Nas agroindústrias localizadas no estado, a produção da avicultura, somada com a da suinocultura, geram mais de 60 mil empregos diretos, e aproximadamente 480 mil postos de trabalho indiretos.
Como todos sabemos, a imensa maioria de nossas granjas de aves e de suínos foram implantadas após 1990, em áreas consolidadas de acordo com o Código Florestal e que, com frequência, precisam renovar os seus licenciamentos ambientais, os quais estão, nesse momento, travados pela sentença proferida pelo Juízo da 6ª Vara Federal de Florianópolis. Persistindo os efeitos da decisão judicial ora em comento, suinocultores e avicultores terão que encerrar suas atividades, dispensar funcionários, deixar de cumprir contratos bancários e contratos com as indústrias integradoras, com cooperativas agrícolas, e consequentemente, as cadeias produtivas entrarão em colapso.
DESEMPREGO E CAOS
Diante de todas essas constatações, a manutenção dos efeitos da sentença proferida nos autos da Ação Civil Pública, significará para Santa Catarina uma redução drástica de produção, a paralisação de indústrias, o desemprego e um brutal êxodo rural, especialmente para a periferia das grandes cidades, com o consequente aumento da pobreza e da violência. Além disso, teremos uma considerável redução na produção de alimentos.

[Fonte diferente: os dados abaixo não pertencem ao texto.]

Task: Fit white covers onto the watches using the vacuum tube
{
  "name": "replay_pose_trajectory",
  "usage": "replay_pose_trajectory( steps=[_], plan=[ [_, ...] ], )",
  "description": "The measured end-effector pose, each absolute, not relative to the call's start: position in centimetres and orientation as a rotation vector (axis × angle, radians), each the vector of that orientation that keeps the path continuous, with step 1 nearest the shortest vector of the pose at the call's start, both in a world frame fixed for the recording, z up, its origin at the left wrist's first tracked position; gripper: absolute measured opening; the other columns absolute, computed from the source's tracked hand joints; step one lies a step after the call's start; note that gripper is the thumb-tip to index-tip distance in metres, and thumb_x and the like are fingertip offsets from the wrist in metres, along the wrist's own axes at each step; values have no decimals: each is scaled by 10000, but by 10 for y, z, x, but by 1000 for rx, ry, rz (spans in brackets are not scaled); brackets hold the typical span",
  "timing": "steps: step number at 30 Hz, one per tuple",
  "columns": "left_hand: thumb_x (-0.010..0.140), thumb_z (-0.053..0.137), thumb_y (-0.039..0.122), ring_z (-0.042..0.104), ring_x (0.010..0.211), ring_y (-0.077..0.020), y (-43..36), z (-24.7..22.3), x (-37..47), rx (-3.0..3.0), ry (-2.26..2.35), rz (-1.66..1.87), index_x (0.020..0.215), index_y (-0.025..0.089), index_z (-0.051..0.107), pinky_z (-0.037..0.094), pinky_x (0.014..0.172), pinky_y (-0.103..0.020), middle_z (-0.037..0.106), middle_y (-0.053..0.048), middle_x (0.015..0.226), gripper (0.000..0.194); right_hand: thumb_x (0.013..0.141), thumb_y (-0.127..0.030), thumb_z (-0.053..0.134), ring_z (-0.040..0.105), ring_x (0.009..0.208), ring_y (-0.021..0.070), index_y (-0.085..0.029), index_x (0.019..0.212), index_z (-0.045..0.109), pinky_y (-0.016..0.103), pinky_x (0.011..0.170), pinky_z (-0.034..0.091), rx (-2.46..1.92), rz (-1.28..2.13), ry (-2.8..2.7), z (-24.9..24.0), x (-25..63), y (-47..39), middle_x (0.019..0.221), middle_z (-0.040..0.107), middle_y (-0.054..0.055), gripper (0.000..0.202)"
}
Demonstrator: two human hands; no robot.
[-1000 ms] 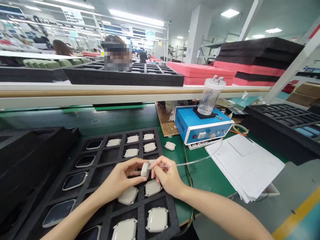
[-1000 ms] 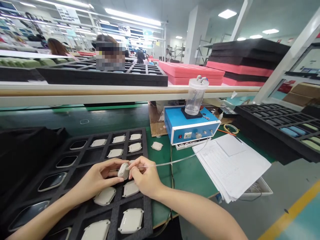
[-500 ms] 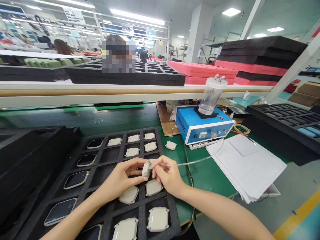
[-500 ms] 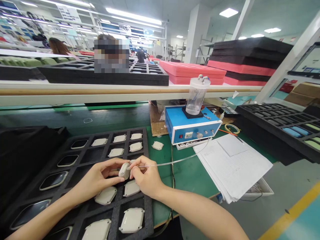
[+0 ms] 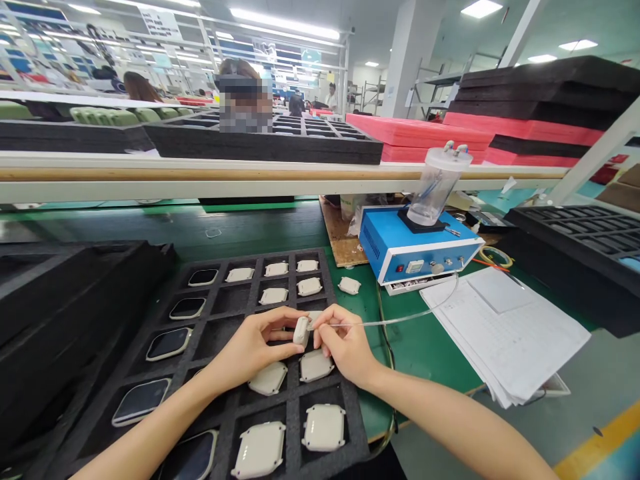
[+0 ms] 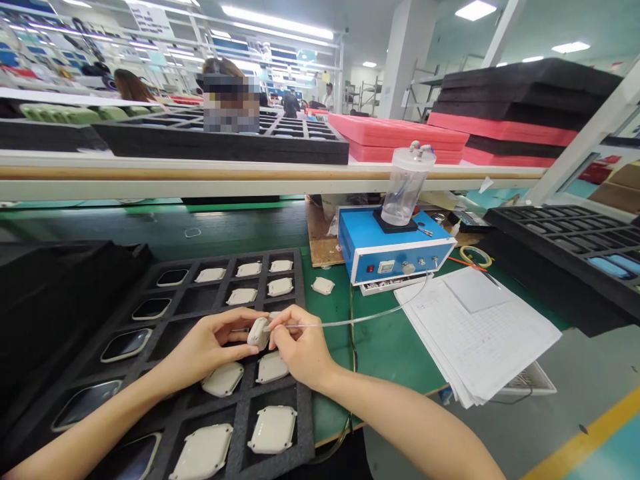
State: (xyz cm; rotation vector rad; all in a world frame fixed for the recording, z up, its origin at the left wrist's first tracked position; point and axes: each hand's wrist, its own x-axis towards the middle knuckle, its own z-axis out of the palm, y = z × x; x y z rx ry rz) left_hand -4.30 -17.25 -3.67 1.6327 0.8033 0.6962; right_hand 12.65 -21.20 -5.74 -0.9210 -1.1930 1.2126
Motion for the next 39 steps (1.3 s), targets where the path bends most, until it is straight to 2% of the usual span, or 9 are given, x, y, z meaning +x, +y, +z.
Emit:
replay_pose_trajectory(
  steps=[6,21,39],
  plan=[
    [675,705,175,616,967,-225,-172,-38,-43,1653,805,693,1027,200,624,509,879,-368,645,-46,1100,361,731,-162,507,384,377,57,-166,701,522,179,379,299,-919,1224,-1190,-57,127,-211,522,526,-39,34],
    [643,730,165,630,909,-214,-174,-41,-43,1627,779,745,1013,158,617,520,853,-398,648,-50,993,387,767,-169,501,408,399,59,-165,713,519,175,393,328,-926,1198,-1238,-57,128,-215,532,531,-38,57],
    [651,727,157,612,944,-203,-174,-42,-43,1639,763,753,1041,160,607,522,854,-368,634,-54,1010,408,796,-129,494,434,421,68,-166,730,543,185,409,350,-893,1167,-1235,-59,131,-217,538,538,-36,90]
  ],
)
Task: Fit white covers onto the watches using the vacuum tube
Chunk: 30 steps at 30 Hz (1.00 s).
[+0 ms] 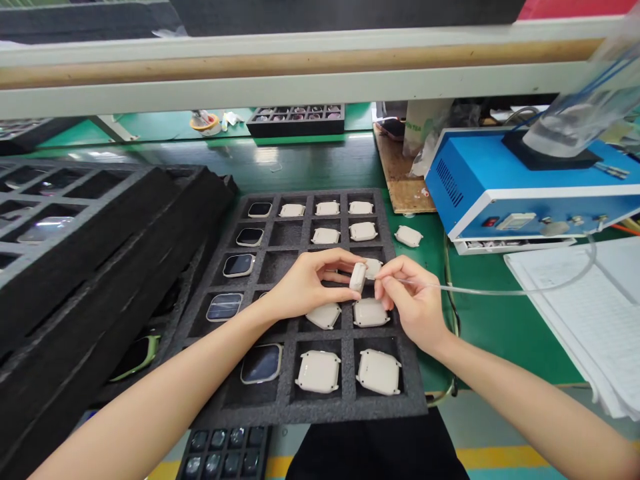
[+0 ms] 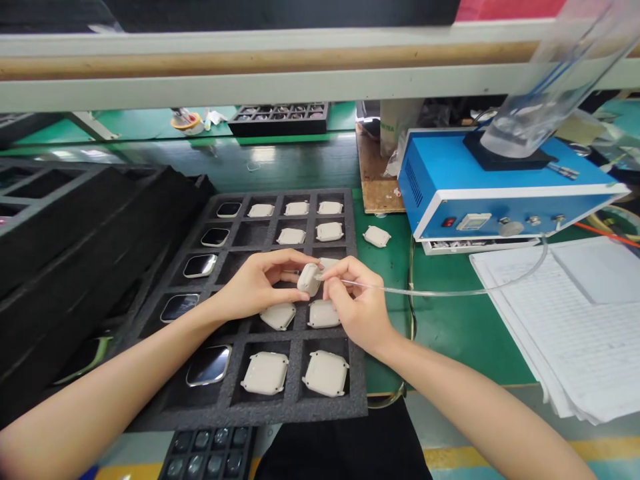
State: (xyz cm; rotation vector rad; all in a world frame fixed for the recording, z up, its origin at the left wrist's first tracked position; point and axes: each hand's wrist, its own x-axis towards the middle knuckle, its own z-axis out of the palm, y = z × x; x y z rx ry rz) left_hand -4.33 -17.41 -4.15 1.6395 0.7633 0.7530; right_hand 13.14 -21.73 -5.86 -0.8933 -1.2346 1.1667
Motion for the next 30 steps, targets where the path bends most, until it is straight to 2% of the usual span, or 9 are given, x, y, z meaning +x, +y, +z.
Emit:
replay_pose_trajectory(
  steps=[12,20,30],
  plan=[
    [644,732,134,617,931,-185,-173,-42,-43,1626,745,753,1042,152,607,524,853,-341,630,-48,1012,417,802,-117,483,440,439,74,-169,738,543,194,418,344,-909,1156,-1271,-58,132,-218,555,540,-33,102],
    [639,733,166,619,939,-215,-174,-40,-43,1619,774,748,1033,147,609,516,865,-381,633,-63,1013,413,806,-146,485,444,448,81,-171,745,543,204,424,347,-939,1151,-1283,-58,131,-218,557,538,-26,88],
    [658,726,189,624,923,-215,-171,-41,-43,1660,815,714,1027,187,612,520,862,-380,645,-39,1001,386,766,-159,502,427,427,72,-170,730,534,198,423,330,-934,1189,-1235,-59,128,-215,549,534,-35,49]
  ],
)
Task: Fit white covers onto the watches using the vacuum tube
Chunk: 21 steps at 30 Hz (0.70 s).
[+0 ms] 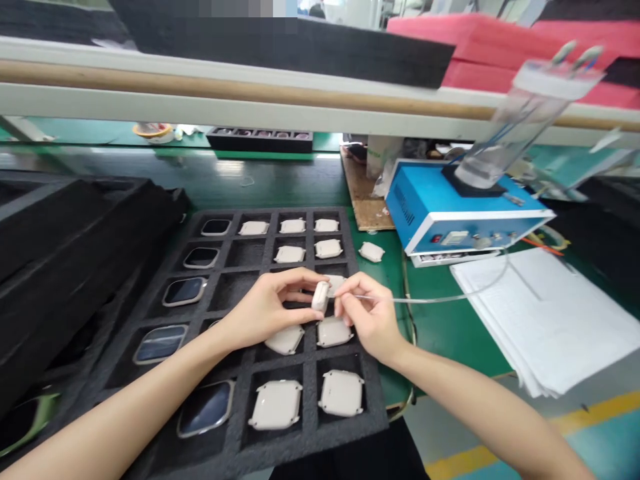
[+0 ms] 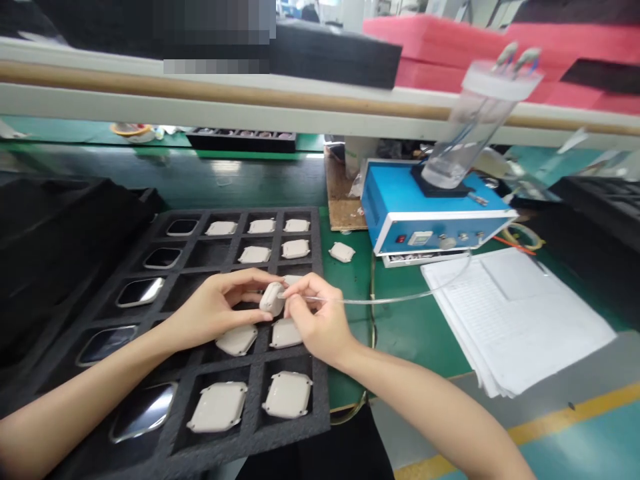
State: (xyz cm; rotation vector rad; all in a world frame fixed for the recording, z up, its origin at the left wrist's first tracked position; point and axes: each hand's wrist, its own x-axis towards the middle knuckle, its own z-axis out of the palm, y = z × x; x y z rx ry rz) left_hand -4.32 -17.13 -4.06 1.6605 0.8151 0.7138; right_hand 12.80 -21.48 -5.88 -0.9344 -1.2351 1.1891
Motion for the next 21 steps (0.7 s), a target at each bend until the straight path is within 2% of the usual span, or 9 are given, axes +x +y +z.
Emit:
replay_pose_trajectory(
  steps=[15,21],
  plan=[
    [670,721,203,628,918,-209,-171,-39,-44,1669,825,679,1019,226,622,525,853,-357,643,-27,1022,363,737,-164,502,409,416,66,-172,709,525,187,407,307,-937,1205,-1228,-58,128,-213,548,529,-30,37],
    [661,723,205,637,902,-221,-171,-37,-43,1675,828,685,1007,205,629,525,851,-378,662,-41,996,358,742,-182,502,400,411,64,-174,708,521,186,399,303,-958,1192,-1237,-58,127,-212,547,524,-30,40]
  ],
)
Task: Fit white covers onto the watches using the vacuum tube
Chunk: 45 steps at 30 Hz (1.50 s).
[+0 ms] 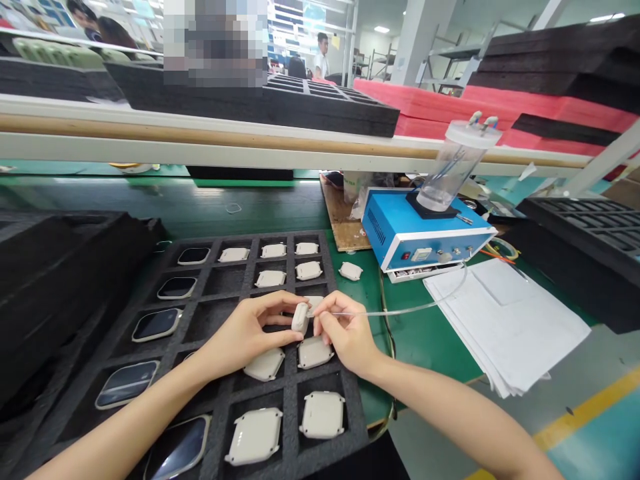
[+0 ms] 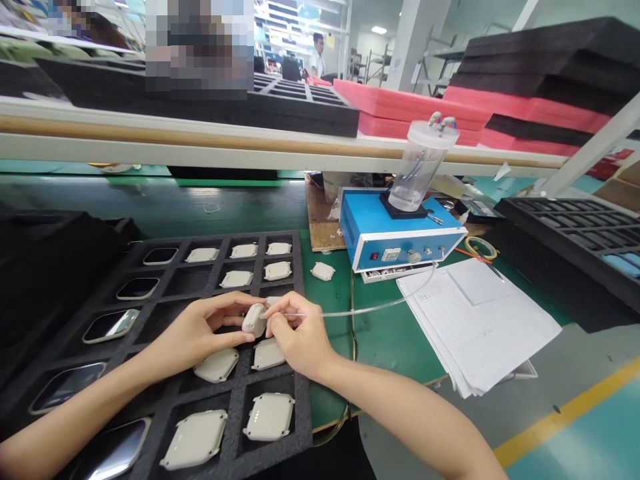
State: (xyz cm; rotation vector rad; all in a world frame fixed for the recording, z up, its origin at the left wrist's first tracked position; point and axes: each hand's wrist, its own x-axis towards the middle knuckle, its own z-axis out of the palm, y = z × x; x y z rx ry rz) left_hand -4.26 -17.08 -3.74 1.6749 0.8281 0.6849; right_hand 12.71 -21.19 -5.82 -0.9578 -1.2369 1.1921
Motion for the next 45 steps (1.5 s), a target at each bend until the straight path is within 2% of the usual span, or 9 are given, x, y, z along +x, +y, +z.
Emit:
replay_pose_trajectory(
  steps=[6,8,12,15,18,23,26,36,45],
  plan=[
    [644,734,191,630,940,-231,-171,-38,-44,1629,822,692,1006,192,635,503,877,-386,659,-63,1074,375,773,-206,484,401,405,72,-179,713,509,198,400,319,-937,1158,-1263,-60,128,-216,547,519,-26,70],
    [638,742,188,623,967,-238,-170,-37,-44,1524,826,735,1017,181,633,480,903,-388,666,-74,1079,394,779,-213,482,436,432,94,-189,799,514,223,429,360,-858,1031,-1320,-62,130,-221,573,536,-15,45],
    [754,647,250,585,1051,-247,-169,-33,-46,1177,801,849,1100,165,609,459,924,-392,643,-108,1140,358,735,-177,506,477,490,118,-214,1025,481,276,495,420,-695,673,-1498,-67,134,-226,776,598,41,293],
    [790,604,228,576,1065,-230,-172,-30,-45,987,754,837,1072,157,631,447,948,-382,614,-105,1185,292,753,-139,500,470,511,109,-216,944,528,267,508,413,-815,565,-1552,-65,133,-221,839,579,46,207],
    [775,624,210,614,989,-203,-176,-31,-43,965,767,845,1071,148,618,451,943,-371,663,-87,1056,303,792,-172,503,459,530,108,-200,813,560,240,487,385,-994,619,-1493,-59,131,-214,766,552,20,67],
    [737,661,238,634,833,-175,-180,-33,-40,1184,783,827,969,160,596,515,779,-324,667,-42,891,253,802,-217,528,447,508,97,-181,800,610,228,467,361,-1063,730,-1511,-56,130,-210,704,559,2,89],
    [720,669,206,624,780,-147,-181,-32,-39,1306,803,811,907,157,596,492,771,-288,667,-9,798,207,809,-231,528,449,505,100,-176,805,635,230,465,364,-1071,806,-1536,-58,131,-209,684,574,6,121],
    [711,660,167,627,797,-156,-181,-35,-40,1445,815,865,896,161,603,488,779,-283,670,-15,852,194,789,-235,555,499,505,102,-164,776,663,222,449,397,-1062,898,-1518,-60,133,-205,706,607,30,131],
    [734,643,206,611,819,-176,-191,-41,-35,1620,897,926,914,150,593,507,756,-303,652,-50,877,194,720,-143,524,477,461,91,-149,705,663,206,435,394,-1059,571,-1639,-55,133,-207,626,621,23,139]
  ],
)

O novo Código Florestal ao estabelecer as áreas consolidadas, em seu artigo 3º (Lei Federal nº 12.651/2012), pretendeu justamente viabilizar as pequenas propriedades familiares. Admitir-se a vigência da lei da Mata Atlântica em desarmonia com os dispositivos contidos no Código Florestal, para imóveis abaixo de quatro módulos fiscais significará perder importantes áreas produtivas, inviabilizando sua produção e a subsistência dos que dela dependem. Ficará o agricultor, inclusive, impedido de negociar suas terras, uma vez que a falta de homologação do CAR, um dos efeitos da sentença, gera uma insegurança jurídica para o comprador.
O Supremo Tribunal Federal, reconhecendo a constitucionalidade de vários dispositivos do Código Florestal, em nenhum momento excluiu sua aplicação de qualquer bioma e, portanto, também o da Mata Atlântica.
Sobre a discussão Mata Atlântica X Código Florestal, em âmbito federal, foi ajuizada pela Advocacia Geral da União, no Superior Tribunal Federal, Ação Direta de Inconstitucionalidade.
O argumento da AGU é que o regime ambiental de áreas consolidadas é compatível com o estatuto legal da Mata Atlântica, vez que assegura a continuidade do desempenho de atividades econômicas por diversas famílias mediante a razoável recomposição das áreas de preservação permanente. Atualmente o processo está para julgamento, mas ainda sem pauta.